## TASK BRIEF:
Return only those lines of the material that contain "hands".

## GIVEN DATA:

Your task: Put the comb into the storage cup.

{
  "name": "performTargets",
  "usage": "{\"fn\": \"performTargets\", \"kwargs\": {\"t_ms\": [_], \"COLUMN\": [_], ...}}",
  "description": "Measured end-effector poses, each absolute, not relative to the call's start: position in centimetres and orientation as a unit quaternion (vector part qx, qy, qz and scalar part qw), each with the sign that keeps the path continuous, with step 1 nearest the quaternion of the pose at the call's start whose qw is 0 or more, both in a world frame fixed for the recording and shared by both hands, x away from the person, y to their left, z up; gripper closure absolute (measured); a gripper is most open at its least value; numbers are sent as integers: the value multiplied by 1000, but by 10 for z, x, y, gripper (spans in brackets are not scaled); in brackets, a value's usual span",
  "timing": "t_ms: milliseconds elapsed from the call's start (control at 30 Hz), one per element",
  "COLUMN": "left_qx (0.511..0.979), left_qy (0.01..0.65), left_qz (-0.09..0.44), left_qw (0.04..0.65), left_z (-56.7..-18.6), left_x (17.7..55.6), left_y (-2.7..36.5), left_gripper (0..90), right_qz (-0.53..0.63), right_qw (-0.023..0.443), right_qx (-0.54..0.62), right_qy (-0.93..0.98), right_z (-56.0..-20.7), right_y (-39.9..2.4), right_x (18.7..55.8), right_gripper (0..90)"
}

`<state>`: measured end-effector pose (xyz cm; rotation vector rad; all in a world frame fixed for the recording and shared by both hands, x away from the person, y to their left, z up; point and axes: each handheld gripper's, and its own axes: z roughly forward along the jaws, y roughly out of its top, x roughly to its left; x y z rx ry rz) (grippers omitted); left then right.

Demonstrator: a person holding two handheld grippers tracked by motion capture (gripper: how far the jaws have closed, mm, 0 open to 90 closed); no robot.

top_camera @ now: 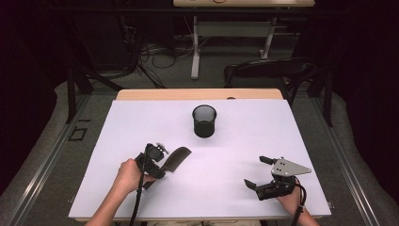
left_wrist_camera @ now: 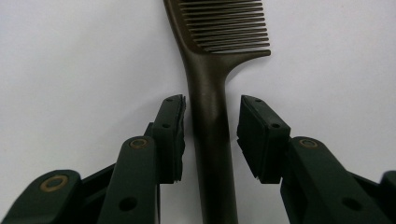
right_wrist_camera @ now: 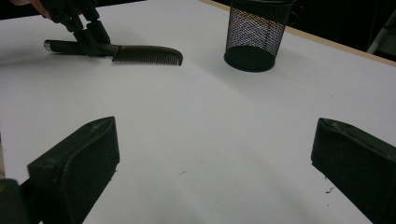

## TASK RESPONSE:
  "description": "Measured end-effector poses, each absolute, not relative to the call's start: position in centimetres and orientation as a unit quaternion (vector part qx, qy, qz and scalar part qw), each with the sign that keeps the path continuous, with step 1 nearest the quaternion of the pose at the call's start whose qw is 0 or more, both in a world frame fixed for the recording and shared by both hands, x away from the person, y to their left, z up; gripper closure absolute (measured); a gripper is most open at its least value; numbers are sent as integers: the value multiplied by 1000, but by 10 for z, x, y, gripper (spans in brackets are not scaled); in brackets, a value's usual span",
`<state>`: measured end-effector pose (xyz cm; rotation vector rad; all in a world frame fixed for the recording and shared by both hands, x away from the person, y to their left, z up; point and axes: each handheld gripper's, and its own axes: z roughly forward along the jaws, y roughly out of its top, x roughly to its left; x y z rx ry rz) (grippers omitted); left then right.

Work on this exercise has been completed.